* Your objective
Each line of the data below that carries the word "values" needs to be copied.

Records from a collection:
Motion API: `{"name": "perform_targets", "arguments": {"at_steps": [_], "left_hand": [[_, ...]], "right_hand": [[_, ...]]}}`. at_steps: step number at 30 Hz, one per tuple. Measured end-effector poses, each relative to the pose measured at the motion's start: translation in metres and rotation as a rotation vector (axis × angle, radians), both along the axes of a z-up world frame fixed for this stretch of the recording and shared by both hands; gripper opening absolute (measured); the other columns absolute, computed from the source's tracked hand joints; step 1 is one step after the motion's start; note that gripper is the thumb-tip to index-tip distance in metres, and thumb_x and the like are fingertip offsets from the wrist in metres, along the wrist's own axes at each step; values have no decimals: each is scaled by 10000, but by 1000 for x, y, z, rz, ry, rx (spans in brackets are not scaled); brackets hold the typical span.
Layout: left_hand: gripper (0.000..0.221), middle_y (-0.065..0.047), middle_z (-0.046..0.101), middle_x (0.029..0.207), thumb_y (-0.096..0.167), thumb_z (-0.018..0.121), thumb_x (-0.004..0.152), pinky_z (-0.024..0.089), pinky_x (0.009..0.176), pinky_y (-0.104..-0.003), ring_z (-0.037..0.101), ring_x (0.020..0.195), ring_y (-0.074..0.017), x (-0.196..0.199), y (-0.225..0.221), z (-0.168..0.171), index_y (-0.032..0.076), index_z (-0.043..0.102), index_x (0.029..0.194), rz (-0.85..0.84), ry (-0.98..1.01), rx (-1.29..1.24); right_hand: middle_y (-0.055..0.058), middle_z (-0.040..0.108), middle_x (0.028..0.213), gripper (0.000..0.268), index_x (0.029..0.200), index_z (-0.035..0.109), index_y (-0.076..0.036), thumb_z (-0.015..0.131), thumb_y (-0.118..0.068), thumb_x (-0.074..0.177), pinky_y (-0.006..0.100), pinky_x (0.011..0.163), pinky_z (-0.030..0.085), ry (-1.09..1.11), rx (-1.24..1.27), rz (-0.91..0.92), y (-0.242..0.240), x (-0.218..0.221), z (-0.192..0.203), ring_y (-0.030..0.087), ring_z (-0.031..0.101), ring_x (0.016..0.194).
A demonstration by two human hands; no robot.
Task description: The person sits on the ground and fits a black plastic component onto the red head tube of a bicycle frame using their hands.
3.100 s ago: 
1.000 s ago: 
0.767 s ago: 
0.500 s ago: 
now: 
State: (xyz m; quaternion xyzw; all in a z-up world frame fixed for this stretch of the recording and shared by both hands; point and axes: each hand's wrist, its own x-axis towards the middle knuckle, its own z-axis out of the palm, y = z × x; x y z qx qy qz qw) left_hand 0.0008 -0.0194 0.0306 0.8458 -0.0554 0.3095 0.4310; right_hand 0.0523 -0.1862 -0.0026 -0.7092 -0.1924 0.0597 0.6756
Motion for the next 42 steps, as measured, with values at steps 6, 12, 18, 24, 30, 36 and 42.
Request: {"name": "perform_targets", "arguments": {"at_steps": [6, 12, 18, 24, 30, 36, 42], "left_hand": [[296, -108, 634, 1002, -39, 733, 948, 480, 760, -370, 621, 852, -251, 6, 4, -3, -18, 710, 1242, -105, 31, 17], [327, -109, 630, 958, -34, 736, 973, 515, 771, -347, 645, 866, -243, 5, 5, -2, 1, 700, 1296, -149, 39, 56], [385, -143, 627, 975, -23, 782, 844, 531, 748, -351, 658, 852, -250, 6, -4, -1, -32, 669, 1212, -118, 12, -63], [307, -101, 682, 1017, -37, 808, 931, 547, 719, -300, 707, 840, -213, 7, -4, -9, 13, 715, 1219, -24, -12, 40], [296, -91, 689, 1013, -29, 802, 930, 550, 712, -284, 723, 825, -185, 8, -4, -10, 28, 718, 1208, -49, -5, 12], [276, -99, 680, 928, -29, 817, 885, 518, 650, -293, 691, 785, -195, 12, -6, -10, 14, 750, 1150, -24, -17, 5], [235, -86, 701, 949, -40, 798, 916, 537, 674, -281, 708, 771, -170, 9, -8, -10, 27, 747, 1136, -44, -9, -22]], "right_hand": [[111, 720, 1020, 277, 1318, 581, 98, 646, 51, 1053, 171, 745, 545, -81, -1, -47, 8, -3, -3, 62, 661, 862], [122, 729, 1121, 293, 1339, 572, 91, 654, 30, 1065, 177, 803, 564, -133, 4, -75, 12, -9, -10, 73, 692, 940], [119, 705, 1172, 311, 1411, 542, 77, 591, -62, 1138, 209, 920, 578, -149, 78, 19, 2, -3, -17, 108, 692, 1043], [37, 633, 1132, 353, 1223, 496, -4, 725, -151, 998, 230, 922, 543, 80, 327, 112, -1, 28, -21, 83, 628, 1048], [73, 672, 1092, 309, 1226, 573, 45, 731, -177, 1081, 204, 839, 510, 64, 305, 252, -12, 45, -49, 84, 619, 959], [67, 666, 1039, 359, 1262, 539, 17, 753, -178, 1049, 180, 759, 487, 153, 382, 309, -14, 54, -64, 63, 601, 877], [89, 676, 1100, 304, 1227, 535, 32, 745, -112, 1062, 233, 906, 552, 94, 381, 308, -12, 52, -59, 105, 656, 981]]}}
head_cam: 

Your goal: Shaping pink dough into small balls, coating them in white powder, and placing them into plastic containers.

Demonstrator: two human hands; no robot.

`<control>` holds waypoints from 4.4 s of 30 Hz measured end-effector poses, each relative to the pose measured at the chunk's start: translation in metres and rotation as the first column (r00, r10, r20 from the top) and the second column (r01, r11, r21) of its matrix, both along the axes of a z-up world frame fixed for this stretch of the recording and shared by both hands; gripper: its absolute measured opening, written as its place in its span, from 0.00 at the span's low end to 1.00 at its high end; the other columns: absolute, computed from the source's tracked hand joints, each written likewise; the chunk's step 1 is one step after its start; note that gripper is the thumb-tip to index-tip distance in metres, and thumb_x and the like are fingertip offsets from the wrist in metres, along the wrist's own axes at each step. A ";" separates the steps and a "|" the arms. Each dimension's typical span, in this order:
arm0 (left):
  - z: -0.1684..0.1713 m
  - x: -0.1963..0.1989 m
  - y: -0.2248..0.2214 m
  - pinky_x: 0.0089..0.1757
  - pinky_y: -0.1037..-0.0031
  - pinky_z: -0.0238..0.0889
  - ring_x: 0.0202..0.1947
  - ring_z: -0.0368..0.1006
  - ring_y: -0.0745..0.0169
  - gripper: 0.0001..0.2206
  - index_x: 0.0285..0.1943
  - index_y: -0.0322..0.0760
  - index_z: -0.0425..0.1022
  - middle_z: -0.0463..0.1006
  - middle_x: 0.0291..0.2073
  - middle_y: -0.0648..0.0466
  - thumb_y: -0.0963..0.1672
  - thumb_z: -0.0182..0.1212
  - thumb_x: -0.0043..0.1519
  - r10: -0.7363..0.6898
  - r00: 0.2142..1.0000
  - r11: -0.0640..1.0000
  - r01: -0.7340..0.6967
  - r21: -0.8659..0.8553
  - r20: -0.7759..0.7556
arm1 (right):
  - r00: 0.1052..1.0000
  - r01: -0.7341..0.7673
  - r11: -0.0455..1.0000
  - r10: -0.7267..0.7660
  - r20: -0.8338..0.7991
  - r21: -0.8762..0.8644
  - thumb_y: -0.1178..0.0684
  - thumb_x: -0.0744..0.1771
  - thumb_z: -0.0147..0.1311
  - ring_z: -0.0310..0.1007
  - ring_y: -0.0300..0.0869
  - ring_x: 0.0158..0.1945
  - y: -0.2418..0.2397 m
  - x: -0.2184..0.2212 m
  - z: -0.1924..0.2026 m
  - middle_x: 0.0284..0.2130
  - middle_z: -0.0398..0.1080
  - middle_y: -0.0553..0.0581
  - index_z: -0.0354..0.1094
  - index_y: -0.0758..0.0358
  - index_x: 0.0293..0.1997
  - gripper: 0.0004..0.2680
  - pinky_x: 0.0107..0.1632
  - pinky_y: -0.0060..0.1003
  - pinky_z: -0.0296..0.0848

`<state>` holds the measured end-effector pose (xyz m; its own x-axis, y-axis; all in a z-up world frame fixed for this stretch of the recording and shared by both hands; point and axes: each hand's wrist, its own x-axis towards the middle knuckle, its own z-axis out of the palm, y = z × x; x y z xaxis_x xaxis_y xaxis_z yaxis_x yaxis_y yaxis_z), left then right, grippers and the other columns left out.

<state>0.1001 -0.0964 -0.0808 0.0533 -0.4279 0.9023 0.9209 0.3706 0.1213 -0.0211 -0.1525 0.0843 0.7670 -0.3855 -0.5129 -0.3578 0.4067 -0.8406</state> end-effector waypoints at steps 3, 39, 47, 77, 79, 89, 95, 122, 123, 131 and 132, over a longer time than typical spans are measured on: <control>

* Result
Motion API: `{"name": "perform_targets", "arguments": {"at_steps": [_], "left_hand": [[_, ...]], "right_hand": [[_, ...]]}}`. at_steps: step number at 30 Hz, one per tuple. Measured end-effector poses, each relative to the pose measured at the motion's start: translation in metres and rotation as a rotation vector (axis × angle, radians), both along the axes of a z-up world frame fixed for this stretch of the recording and shared by both hands; gripper opening absolute (measured); the other columns absolute, computed from the source's tracked hand joints; step 1 is one step after the motion's start; note that gripper is the thumb-tip to index-tip distance in metres, and thumb_x and the like are fingertip offsets from the wrist in metres, along the wrist's own axes at each step; values have no decimals: each is scaled by 10000, but by 1000 for x, y, z, rz, ry, rx (spans in brackets are not scaled); brackets hold the typical span.
Motion for the next 42 steps, as measured, with values at steps 6, 12, 18, 24, 30, 36 and 42.

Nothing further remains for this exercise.